Es un pequeño proyecto que nace junto con la bodega cordobesa Los Grabrieles, ya que tras más de 150 años realizando vinos, decidieron sumarse a la aventura de realizar bolsas de patatas fritas y snacks fritos para sus clientes.
El proyecto carecía de información, simplemente buscaban realizar un “packaging” atractivo y simple que tuviese media banda horizontal transparente sobre el “facing” para poder ver el producto en el interior de la bolsa. Era necesario cuidar la jerarquía de información y separarla sobre el pack adecuadamente, ya que debido a la poca información recibida por parte del proveedor, debía no dar la sensación de vacío. Es por ello, que se decidió aplicar tipografías manuscritas, acompañadas de otras Sans Serif con bastante espaciado que ayudarán a completar el pack.
Ambos productos mantienen elementos gráficos similares, como su composición sobre el pack, sus colores en rojo o bodegones. No obstante, se debían mostrar diferencias que ayudarán al consumidor final a distinguir ambos productos con facilidad.
Las patatas fritas originales, se realizaron sobre fondo negro, evocando calidad, tradición y sabor, reforzando la marca y su presencia mediante el uso de “stamping” en oro y colores vivos que contrastaran.

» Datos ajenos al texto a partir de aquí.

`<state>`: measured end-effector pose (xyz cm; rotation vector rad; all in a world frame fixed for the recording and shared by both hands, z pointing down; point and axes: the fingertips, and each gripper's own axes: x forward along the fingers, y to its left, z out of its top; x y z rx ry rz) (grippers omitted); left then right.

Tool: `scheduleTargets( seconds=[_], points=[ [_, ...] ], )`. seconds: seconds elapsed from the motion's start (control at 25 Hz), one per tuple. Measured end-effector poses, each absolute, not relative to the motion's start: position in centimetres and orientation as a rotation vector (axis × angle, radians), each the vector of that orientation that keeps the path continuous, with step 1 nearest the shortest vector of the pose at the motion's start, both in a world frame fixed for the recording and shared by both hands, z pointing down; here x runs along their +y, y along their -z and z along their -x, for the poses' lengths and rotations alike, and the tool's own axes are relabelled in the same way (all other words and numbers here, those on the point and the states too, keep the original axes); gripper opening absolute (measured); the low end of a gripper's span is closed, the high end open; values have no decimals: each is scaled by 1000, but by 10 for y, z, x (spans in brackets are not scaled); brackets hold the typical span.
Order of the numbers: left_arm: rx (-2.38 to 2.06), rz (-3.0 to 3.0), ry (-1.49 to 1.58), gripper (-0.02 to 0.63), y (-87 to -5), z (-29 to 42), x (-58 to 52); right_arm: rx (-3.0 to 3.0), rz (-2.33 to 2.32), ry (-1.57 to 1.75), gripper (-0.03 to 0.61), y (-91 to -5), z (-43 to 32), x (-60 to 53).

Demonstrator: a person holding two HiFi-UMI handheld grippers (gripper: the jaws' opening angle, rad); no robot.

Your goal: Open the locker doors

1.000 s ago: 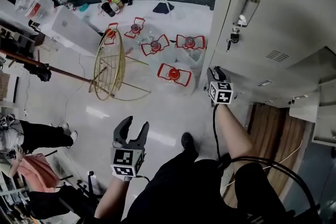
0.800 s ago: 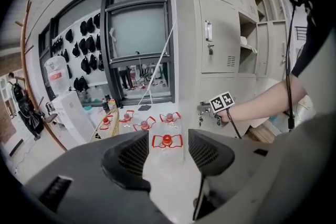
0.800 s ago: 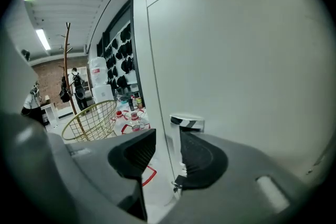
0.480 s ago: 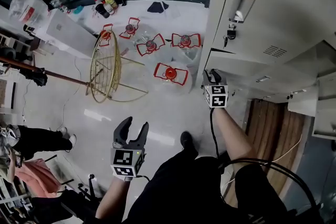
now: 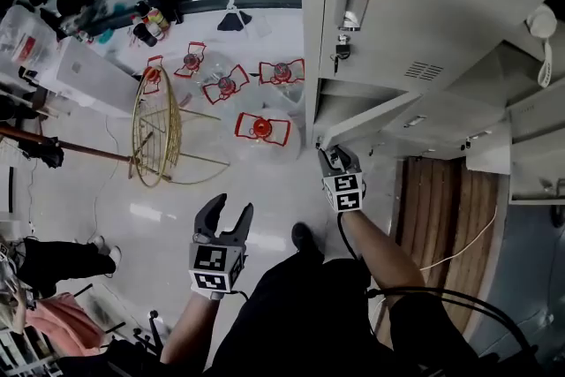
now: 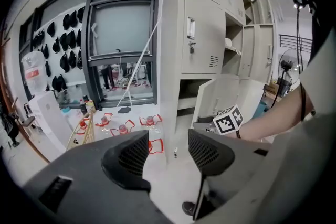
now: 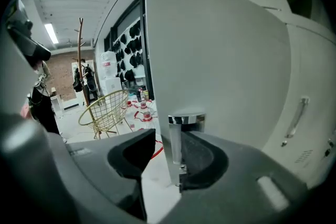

Para las cortezas fritas, las cuales se vinculan más al snack rural tradicional, decidimos utilizar tonalidades marrones para el “naming” sobre un fondo granulado “Craft” con una ilustración actualizada de la cordillera de Córdoba.
Para fortalecer y respaldar el nuevo producto realizado para la Bodega Los Gabrieles, se hicieron varios 3D/Mockup y otros elementos gráficos como apoyo visual.